• [EXERCISE INSTRUCTIONS]: Would you repeat every line below exactly, please?

• [SUPPLIED DATA]:
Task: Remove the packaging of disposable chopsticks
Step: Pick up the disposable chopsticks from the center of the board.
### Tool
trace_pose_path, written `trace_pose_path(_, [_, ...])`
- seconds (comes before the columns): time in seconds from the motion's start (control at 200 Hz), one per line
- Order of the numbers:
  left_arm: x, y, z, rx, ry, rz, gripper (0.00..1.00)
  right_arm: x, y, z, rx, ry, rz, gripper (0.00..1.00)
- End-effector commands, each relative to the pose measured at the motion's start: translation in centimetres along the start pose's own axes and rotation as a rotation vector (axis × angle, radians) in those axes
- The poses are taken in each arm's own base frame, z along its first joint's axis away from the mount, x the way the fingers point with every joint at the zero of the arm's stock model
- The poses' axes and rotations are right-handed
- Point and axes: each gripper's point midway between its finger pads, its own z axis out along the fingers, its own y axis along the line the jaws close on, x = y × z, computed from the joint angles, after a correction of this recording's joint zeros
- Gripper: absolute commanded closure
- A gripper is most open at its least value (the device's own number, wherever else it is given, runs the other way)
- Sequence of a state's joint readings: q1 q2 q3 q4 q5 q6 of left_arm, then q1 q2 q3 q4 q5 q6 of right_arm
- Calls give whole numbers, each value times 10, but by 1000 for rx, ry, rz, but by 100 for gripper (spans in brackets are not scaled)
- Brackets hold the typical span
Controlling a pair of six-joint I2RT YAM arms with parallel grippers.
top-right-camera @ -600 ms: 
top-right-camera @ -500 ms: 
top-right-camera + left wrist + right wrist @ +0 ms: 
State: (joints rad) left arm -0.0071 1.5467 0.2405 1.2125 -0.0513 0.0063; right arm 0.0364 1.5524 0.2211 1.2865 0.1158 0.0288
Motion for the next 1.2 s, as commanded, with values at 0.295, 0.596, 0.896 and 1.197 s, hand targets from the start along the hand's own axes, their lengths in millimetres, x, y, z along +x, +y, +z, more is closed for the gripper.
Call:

• [YOUR SOLUTION]:
Task: Remove the packaging of disposable chopsticks
Step: Pick up the disposable chopsticks from the center of the board.
### Tool
trace_pose_path, written `trace_pose_path(_, [_, ...])`
- seconds (comes before the columns): time in seconds from the motion's start (control at 200 Hz), one per line
- Order of the numbers:
  left_arm: x, y, z, rx, ry, rz, gripper (0.00..1.00)
  right_arm: x, y, z, rx, ry, rz, gripper (0.00..1.00)
- End-effector commands, each relative to the pose measured at the motion's start: translation in centimetres along the start pose's own axes and rotation as a rotation vector (axis × angle, radians) in those axes
- The poses are taken in each arm's own base frame, z along its first joint's axis away from the mount, x the way the fingers point with every joint at the zero of the arm's stock model
- The poses' axes and rotations are right-handed
- Point and axes: each gripper's point midway between its finger pads, its own z axis out along the fingers, its own y axis along the line the jaws close on, x = y × z, computed from the joint angles, after a correction of this recording's joint zeros
- Gripper: absolute commanded closure
- A gripper is most open at its least value (the device's own number, wherever else it is given, runs the other way)
- Sequence of a state's joint readings: q1 q2 q3 q4 q5 q6 of left_arm, then q1 q2 q3 q4 q5 q6 of right_arm
- Calls give whole numbers, each value times 10, but by 1000 for rx, ry, rz, but by 100 for gripper (spans in brackets are not scaled)
- Brackets hold the typical span
Controlling a pair of six-joint I2RT YAM arms with parallel grippers.
top-right-camera @ -600 ms: 
top-right-camera @ -500 ms: 
top-right-camera + left wrist + right wrist @ +0 ms: 
State: (joints rad) left arm -0.0071 1.5467 0.2405 1.2125 -0.0513 0.0063; right arm 0.0364 1.5524 0.2211 1.2865 0.1158 0.0288
Motion for the next 1.2 s, as commanded, with values at 0.295, 0.596, 0.896 and 1.197 s, hand targets from the start along the hand's own axes, their lengths in millimetres, x, y, z along +x, +y, +z, more is closed for the gripper.
Call:

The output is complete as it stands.